▸ **Task objective**
Pictures excluded, please retype exactly the lines from the start of the data through the line that contains "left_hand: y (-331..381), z", both ends kept, and nothing beyond them.

Stored items from a collection:
▼▼▼
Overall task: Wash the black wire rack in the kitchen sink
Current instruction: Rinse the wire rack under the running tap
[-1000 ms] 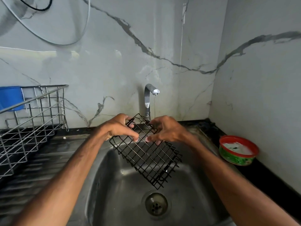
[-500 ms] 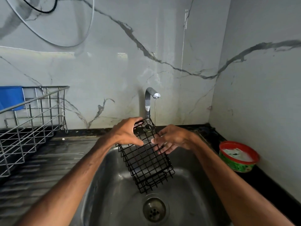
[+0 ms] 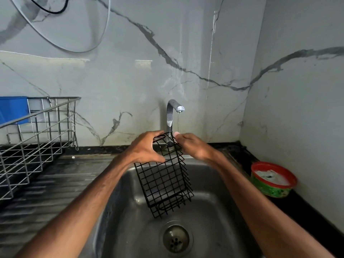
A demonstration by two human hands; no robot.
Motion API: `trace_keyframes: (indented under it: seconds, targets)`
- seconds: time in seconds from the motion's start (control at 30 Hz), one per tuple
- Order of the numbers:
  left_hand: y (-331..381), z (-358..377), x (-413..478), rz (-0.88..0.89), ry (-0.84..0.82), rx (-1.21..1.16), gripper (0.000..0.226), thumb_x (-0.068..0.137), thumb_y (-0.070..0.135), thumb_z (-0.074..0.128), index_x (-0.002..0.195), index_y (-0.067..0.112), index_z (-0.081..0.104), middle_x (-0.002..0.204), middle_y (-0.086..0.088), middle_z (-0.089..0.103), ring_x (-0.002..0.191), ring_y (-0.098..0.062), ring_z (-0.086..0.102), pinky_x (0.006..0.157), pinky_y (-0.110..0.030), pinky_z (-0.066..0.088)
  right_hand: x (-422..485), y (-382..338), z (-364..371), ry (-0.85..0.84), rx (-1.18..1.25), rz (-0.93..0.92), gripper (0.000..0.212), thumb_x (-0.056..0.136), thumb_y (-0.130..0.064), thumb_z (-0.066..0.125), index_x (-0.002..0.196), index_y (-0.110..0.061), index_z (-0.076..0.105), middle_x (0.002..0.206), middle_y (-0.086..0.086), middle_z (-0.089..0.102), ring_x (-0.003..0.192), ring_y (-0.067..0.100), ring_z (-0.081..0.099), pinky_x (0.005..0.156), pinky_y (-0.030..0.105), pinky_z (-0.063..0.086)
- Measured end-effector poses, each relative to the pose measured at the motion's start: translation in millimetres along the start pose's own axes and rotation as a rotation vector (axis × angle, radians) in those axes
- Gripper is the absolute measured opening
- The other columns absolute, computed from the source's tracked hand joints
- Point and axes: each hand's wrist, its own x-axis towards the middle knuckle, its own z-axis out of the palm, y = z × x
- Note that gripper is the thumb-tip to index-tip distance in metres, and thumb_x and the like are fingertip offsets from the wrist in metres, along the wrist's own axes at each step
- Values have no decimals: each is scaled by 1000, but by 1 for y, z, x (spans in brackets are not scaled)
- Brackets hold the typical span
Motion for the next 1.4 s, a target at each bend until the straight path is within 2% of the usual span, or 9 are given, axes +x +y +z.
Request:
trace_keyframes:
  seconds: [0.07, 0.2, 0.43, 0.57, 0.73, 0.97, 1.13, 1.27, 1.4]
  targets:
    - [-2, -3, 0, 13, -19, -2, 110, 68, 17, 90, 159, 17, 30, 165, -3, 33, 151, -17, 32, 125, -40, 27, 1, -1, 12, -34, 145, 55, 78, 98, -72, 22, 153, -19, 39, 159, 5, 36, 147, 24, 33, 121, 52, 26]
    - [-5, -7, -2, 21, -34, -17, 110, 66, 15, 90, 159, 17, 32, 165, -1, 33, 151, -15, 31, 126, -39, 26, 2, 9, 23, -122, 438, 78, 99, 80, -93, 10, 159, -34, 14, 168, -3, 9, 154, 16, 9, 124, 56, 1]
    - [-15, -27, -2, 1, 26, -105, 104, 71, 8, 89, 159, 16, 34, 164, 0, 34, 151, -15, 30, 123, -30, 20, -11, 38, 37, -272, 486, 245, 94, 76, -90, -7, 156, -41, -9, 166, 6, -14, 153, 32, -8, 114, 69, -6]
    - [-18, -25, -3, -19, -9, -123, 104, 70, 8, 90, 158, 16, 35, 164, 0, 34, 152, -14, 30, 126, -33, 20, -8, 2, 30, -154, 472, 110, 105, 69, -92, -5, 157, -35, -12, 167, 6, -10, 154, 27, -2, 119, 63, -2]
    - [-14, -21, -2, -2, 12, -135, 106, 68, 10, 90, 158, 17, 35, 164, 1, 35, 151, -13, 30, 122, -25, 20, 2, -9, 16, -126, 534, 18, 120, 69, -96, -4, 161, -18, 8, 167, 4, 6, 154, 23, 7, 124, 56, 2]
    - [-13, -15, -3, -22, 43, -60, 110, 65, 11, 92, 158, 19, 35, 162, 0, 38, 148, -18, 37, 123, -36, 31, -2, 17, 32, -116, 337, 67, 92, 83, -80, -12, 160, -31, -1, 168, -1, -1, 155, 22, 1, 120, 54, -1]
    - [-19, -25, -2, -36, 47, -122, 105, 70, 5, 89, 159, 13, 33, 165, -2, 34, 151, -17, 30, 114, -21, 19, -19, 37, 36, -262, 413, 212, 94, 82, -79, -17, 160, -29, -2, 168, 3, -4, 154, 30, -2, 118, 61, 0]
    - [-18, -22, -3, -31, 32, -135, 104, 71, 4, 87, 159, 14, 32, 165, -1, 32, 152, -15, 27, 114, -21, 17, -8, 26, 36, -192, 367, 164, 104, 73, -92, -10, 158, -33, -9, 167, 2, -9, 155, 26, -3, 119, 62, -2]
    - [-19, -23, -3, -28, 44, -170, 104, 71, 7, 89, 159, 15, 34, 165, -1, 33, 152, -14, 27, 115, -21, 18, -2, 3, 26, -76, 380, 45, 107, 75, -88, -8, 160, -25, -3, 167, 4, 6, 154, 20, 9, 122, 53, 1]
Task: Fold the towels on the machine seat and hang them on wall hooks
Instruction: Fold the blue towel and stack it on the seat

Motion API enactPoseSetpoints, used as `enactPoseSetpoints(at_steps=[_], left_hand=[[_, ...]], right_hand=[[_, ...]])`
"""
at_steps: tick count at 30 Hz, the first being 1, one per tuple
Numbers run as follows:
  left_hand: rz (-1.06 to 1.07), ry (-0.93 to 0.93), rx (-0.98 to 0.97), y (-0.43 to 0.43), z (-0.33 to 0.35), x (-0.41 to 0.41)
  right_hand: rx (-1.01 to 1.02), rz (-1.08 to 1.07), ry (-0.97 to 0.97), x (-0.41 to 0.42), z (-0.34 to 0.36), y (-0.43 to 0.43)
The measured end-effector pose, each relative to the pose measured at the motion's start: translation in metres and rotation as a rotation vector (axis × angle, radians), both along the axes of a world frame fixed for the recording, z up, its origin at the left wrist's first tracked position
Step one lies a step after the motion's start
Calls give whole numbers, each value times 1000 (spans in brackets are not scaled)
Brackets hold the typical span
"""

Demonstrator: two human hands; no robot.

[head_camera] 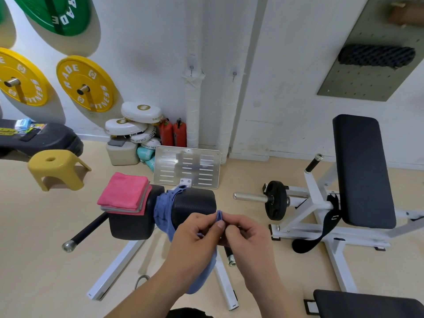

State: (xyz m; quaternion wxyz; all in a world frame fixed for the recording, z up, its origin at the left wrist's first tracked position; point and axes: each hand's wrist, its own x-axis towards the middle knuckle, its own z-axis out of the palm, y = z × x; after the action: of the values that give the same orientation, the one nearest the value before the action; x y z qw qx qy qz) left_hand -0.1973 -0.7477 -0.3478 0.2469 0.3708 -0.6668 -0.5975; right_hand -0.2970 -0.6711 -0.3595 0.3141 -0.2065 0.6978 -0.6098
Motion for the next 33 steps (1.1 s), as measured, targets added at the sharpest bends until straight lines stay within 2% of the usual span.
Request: enactPoseSetpoints(at_steps=[3,8,10,13,16,18,22,28,33], left_hand=[[24,-15,-12,-3,-4,1],[74,-23,96,-11,-6,2],[8,-61,71,-16,1,5],[-186,-78,-35,-29,15,12],[-381,-66,-150,-40,30,16],[-417,-46,-193,-42,38,15],[-279,-1,-278,-44,43,11],[-9,21,-288,-56,34,10],[135,29,-230,-64,26,11]], right_hand=[[-9,20,-12,-1,-4,1],[43,63,15,-2,-4,2],[105,76,97,-10,-5,6],[134,240,215,-21,3,15],[92,365,211,-26,14,19],[56,375,232,-26,19,19],[128,324,328,-34,11,19],[450,418,344,-58,-17,38],[427,312,248,-76,-18,57]])
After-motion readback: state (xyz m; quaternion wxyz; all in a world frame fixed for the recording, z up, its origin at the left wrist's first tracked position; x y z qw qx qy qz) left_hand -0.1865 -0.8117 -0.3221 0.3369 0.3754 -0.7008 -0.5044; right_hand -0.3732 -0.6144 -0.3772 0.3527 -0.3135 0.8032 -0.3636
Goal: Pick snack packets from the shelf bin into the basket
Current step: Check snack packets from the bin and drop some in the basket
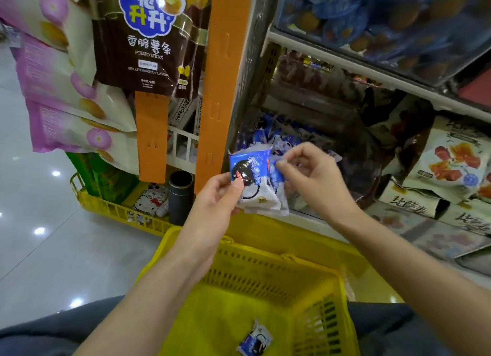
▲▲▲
▸ **Final answer**
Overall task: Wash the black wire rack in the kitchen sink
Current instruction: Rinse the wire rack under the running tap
[-1000 ms] 
[-500 ms] 
[+0 ms] 
A demonstration by two human hands; no robot.
Motion API: `trace_keyframes: (indented under it: seconds, targets)`
- seconds: time in seconds from the motion's start (control at 30 Hz), one per tuple
- Order of the numbers:
  left_hand: y (-331..381), z (-358..377), x (-413..478), rz (-0.88..0.89), ry (-0.84..0.82), rx (-1.21..1.16), gripper (0.000..0.226), thumb_x (-0.068..0.137), thumb_y (-0.070..0.135), thumb_z (-0.074..0.128), index_x (-0.002..0.195), index_y (-0.067..0.112), index_z (-0.081..0.104), middle_x (-0.002..0.204), middle_y (-0.086..0.088), middle_z (-0.089..0.103), ring_x (-0.002..0.191), ring_y (-0.098..0.062), ring_z (-0.086..0.102), pinky_x (0.006..0.157), pinky_y (-0.110..0.030), pinky_z (-0.066..0.088)

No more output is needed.